Monday, January 7, 2002
State Bar Seeking Comment on Possible MCLE Changes, Two Other Proposals
By a MetNews Staff Writer
The State Bar of California is calling for comment on a proposal to eliminate the topic of emotional distress as a required subject area for lawyers’ Minimum Continuing Legal Education.
Current MCLE rules, which require 25 hours of continuing legal education every 36 months for most attorneys, mandate at least one hour in the area of prevention, detection and treatment of substance abuse and emotional distress. The proposal, if adopted, would keep intact the substance abuse portion of the rule but delete the emotional distress component.
The State Bar is not backing away from substance abuse education, and in fact has recently implemented an intervention program for lawyers suffering addictions or other substance problems.

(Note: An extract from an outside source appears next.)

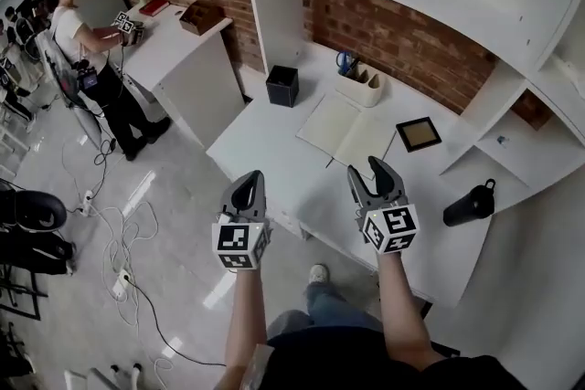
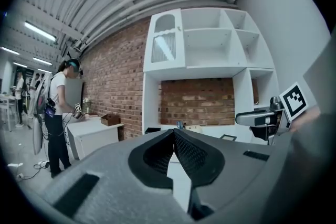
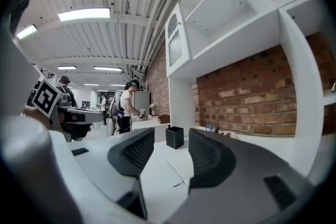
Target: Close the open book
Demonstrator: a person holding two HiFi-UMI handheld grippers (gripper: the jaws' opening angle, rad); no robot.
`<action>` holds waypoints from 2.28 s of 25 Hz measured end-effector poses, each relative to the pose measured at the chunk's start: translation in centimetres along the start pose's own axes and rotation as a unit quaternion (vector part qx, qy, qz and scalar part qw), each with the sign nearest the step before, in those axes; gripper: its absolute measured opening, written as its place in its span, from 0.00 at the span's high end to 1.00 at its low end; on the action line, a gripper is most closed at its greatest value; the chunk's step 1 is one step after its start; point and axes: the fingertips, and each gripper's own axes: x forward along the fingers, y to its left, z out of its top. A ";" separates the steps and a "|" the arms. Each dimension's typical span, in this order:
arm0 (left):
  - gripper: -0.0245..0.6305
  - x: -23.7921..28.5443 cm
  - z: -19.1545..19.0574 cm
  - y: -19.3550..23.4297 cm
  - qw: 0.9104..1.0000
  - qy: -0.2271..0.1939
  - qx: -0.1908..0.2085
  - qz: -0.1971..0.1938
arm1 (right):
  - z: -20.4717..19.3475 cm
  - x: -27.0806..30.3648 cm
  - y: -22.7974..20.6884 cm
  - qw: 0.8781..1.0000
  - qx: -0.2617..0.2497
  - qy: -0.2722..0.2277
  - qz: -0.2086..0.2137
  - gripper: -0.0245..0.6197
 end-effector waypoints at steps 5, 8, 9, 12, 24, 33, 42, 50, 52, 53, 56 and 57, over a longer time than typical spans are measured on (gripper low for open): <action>0.95 3.2 -0.6 1.9 1.000 0.009 -0.010 0.006 | -0.9 3.8 -0.6 1.000 -0.001 0.020 0.010 0.67; 0.95 4.5 -1.3 2.5 1.000 0.013 -0.015 0.005 | -1.6 5.2 -1.1 1.000 0.002 0.029 0.010 0.67; 0.95 5.0 -1.5 2.7 1.000 0.014 -0.017 0.004 | -1.8 5.6 -1.2 0.999 0.002 0.032 0.009 0.67; 0.95 6.6 -1.6 3.1 1.000 0.020 -0.021 -0.002 | -1.9 6.8 -1.7 0.999 0.003 0.038 0.006 0.67; 0.95 11.2 -2.9 3.9 0.998 0.035 -0.035 -0.032 | -4.7 13.3 -2.5 0.989 -0.078 0.126 0.021 0.67; 0.95 11.9 -6.2 6.7 0.996 0.060 -0.064 -0.018 | -10.3 20.3 -0.3 0.923 -0.260 0.270 0.084 0.67; 0.95 11.8 -8.8 8.5 0.993 0.083 -0.085 -0.006 | -17.7 23.7 1.4 0.826 -0.421 0.355 0.122 0.67; 0.95 10.7 -10.3 9.7 0.991 0.098 -0.093 0.003 | -21.0 25.5 1.5 0.804 -0.440 0.388 0.098 0.68; 0.95 10.4 -10.6 10.1 0.990 0.101 -0.095 0.006 | -21.4 25.9 1.3 0.803 -0.440 0.393 0.084 0.68; 0.95 10.3 -10.8 10.3 0.990 0.102 -0.096 0.008 | -21.5 26.1 1.2 0.803 -0.440 0.395 0.078 0.68; 0.95 10.1 -11.3 11.0 0.989 0.105 -0.100 0.013 | -21.6 26.4 1.0 0.804 -0.440 0.396 0.062 0.70; 0.95 10.0 -11.4 11.2 0.989 0.106 -0.101 0.014 | -21.6 26.4 1.0 0.804 -0.440 0.395 0.059 0.70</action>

But classes in emotional distress prevention and management would not longer count toward either the special substance abuse requirement or the general hourly total.
A State Bar MCLE Evaluation Commission recommended elimination of the emotional distress requirement in a report issued in July 2001.
Any lawyer or member of the public wishing to offer comment on the proposed change should contact Dina DiLoreto in the State Bar’s Office of Certification. Comments may be mailed to DiLoreto at 180 Howard St., San Francisco, CA 94105-1639, faxed to (415) 538-2180, or e-mailed to firstname.lastname@example.org.
Deadline for comments is 5 p.m., Thursday March 7, 2002.
Corporate Representation Proposal
The State Bar also is seeking comment on a proposed formal opinion from the Standing Committee on Professional Responsibility and Conduct on the duties of a lawyer who represents both a corporation as outside counsel and an officer of that corporation individually.
The proposed opinion is based on a hypothetical situation in which such a lawyer receives information concerning conduct by the officer that exposes the corporation to potential liability.
The proposed opinion states, in essence, that if the information came from the officer, or in the course of representing the officer, the lawyer must protect it as a client secret. If the information comes to the lawyer in some other manner, the lawyer’s duty of undivided loyalty to the officer prevents the lawyer from advising the corporation concerning the officer’s alleged behavior, since such advice would be adverse to the officer.
The lawyer must withdraw from representation of the corporation if the duty of competent representation requires advising the corporation but the duty to the officer prevents such disclosure.
The lawyer would not be required to withdraw from representation of the officer.
The proposed opinion is numbered Interim No. 95-0005 and interprets Business and Professions Code Sec. 6068(e) and Rules 3-110, 3-310, 3-500 and 3-700 of the Rules of Professional Conduct.
It was tentatively approved, subject to comments, by the professional responsibility panel on Aug. 10, 2001.
Comments are due by 5 p.m. on Wednesday, Feb. 13, 2002. They should be directed to Audrey Collins at the State Bar Office of Professional Competence, Planning and Development, 180 Howard St., San Francisco, CA 94105-1639.
ABA Delegate Proposal
The State Bar is in the final stage of collection comments on a proposal to diversify its representation in the American Bar Association House of Delegates.
The State Bar’s delegation currently is made up of 11 members, one of which must be 35 or younger at the start of the two-year term.
The proposal would keep that young lawyer requirement but also mandate up to two delegates to include the most immediate past member of the ABA Board of Governors and any immediate past officer of the ABA from California; two members without substantial ABA volunteer experience but with leadership and other valuable experience; and six members with “substantial bar experience” and whose appointments are “typical of other State Bar appointments.”